Implementation Patterns
PostgreSQL Materialized Views:
-- Token holder counts
CREATE MATERIALIZED VIEW token_holder_counts AS
SELECT
token_address,
COUNT(DISTINCT address) as holder_count,
SUM(balance) as total_supply
FROM token_balances
WHERE balance > 0
GROUP BY token_address;
-- Refresh trigger (automated by Substreams)
CREATE OR REPLACE FUNCTION refresh_token_holder_counts()
RETURNS TRIGGER AS $$
BEGIN
REFRESH MATERIALIZED VIEW CONCURRENTLY token_holder_counts;
RETURN NULL;
END;
$$ LANGUAGE plpgsql;
CREATE TRIGGER token_balance_change_trigger
AFTER INSERT OR UPDATE OR DELETE ON token_balances
FOR EACH STATEMENT
EXECUTE FUNCTION refresh_token_holder_counts();
ClickHouse Materialized Views:
-- Real-time price calculations
CREATE MATERIALIZED VIEW token_prices_mv
ENGINE = ReplacingMergeTree(timestamp)
ORDER BY (token_address, timestamp)
AS SELECT
token_address,
timestamp,
price_usd,
volume_24h,
market_cap
FROM (
-- Complex price calculation logic
SELECT
t.contract_address as token_address,
toStartOfMinute(t.timestamp) as timestamp,
calculatePrice(t.amount, p.eth_price) as price_usd,
sum(t.amount) OVER (
PARTITION BY t.contract_address
ORDER BY t.timestamp
RANGE BETWEEN INTERVAL 24 HOUR PRECEDING AND CURRENT ROW
) as volume_24h
FROM erc20_transfers t
JOIN eth_prices p ON toStartOfMinute(t.timestamp) = p.timestamp
WHERE t.contract_address = '0x...' -- USDC
);
Update Strategies
Incremental Updates:
// Track last processed block for incremental updates
#[substreams::handlers::store]
pub fn store_last_block(block: Block, store: StoreSetInt64) {
store.set(0, "last_processed_block", &(block.number as i64));
}
// Only process new data
#[substreams::handlers::map]
pub fn incremental_db_out(
block: Block,
last_block_store: StoreGetInt64
) -> Result<DatabaseChanges, Error> {
let last_processed = last_block_store.get_last("last_processed_block")
.unwrap_or(0);
if block.number <= last_processed as u64 {
return Ok(DatabaseChanges::default()); // Skip already processed
}
// Process only new block data
process_block_data(block)
}
Cursor-based Consistency:
Cursor management is handled automatically by substreams-sink-sql.

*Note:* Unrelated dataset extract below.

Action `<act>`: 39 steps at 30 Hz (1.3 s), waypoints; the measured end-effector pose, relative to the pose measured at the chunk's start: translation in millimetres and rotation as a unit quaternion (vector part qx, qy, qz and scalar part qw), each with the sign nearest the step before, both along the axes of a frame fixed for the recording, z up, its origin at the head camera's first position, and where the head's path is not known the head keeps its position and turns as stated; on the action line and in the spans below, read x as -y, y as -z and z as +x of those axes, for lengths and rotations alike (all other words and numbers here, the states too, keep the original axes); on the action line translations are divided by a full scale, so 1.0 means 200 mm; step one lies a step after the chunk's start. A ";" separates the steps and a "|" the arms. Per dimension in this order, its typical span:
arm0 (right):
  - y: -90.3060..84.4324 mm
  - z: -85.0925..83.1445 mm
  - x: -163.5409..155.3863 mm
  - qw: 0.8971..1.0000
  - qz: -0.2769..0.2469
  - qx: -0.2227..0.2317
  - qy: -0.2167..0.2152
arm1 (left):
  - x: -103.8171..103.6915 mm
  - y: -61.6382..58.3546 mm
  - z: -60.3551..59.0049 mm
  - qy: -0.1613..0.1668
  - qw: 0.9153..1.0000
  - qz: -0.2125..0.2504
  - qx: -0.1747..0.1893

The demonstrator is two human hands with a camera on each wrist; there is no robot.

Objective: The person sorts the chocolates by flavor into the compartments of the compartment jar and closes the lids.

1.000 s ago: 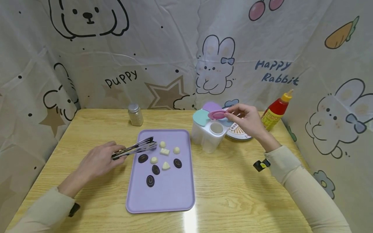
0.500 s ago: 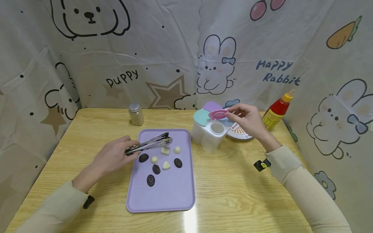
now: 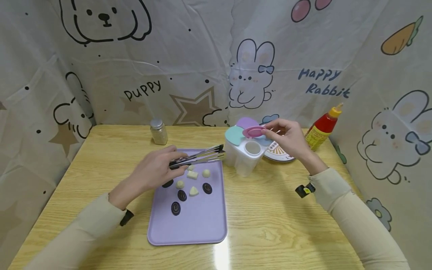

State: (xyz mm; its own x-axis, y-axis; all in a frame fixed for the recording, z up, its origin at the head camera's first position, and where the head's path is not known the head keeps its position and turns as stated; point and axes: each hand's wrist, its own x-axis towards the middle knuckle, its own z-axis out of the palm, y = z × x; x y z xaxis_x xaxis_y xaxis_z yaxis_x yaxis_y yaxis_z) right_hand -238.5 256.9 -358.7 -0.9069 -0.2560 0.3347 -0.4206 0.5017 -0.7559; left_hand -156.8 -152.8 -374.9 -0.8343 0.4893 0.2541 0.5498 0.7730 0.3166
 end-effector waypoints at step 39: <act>0.00 -0.01 0.00 1.000 0.000 -0.003 -0.007 | -0.39 -0.17 -0.21 0.065 0.998 -0.008 0.023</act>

The sink stores cursor state in the cursors system table, enabling automatic resumption and reorg handling. No special manifest configuration is needed — just run substreams-sink-sql setup followed by run.
Advanced Patterns
Multi-Database Sinks
To stream to multiple databases, create separate substreams packages (or separate sink runs) with different sink: configurations:
# operational-substreams.yaml - PostgreSQL for operational data
sink:
module: db_out_operational
type: sf.substreams.sink.sql.v1.Service
config:
schema: ./operational-schema.sql
engine: postgres
# analytics-substreams.yaml - ClickHouse for analytics
sink:
module: db_out_analytics
type: sf.substreams.sink.sql.v1.Service
config:
schema: ./analytics-schema.sql
engine: clickhouse
# Run each sink separately with its own DSN
substreams-sink-sql run "psql://user:pass@postgres:5432/operational" operational.spkg &
substreams-sink-sql run "clickhouse://default:@clickhouse:9000/analytics" analytics.spkg &
Data Transformation Pipelines
// Multi-stage data processing
#[substreams::handlers::map]
pub fn extract_events(block: Block) -> Result<RawEvents, Error> {
// Stage 1: Extract raw events
extract_raw_blockchain_events(block)
}
#[substreams::handlers::map]
pub fn enrich_events(raw_events: RawEvents) -> Result<EnrichedEvents, Error> {
// Stage 2: Enrich with metadata, decode parameters
enrich_with_token_metadata(raw_events)
}
#[substreams::handlers::map]
pub fn db_out_operational(enriched: EnrichedEvents) -> Result<DatabaseChanges, Error> {
// Stage 3: Transform for operational database (normalized)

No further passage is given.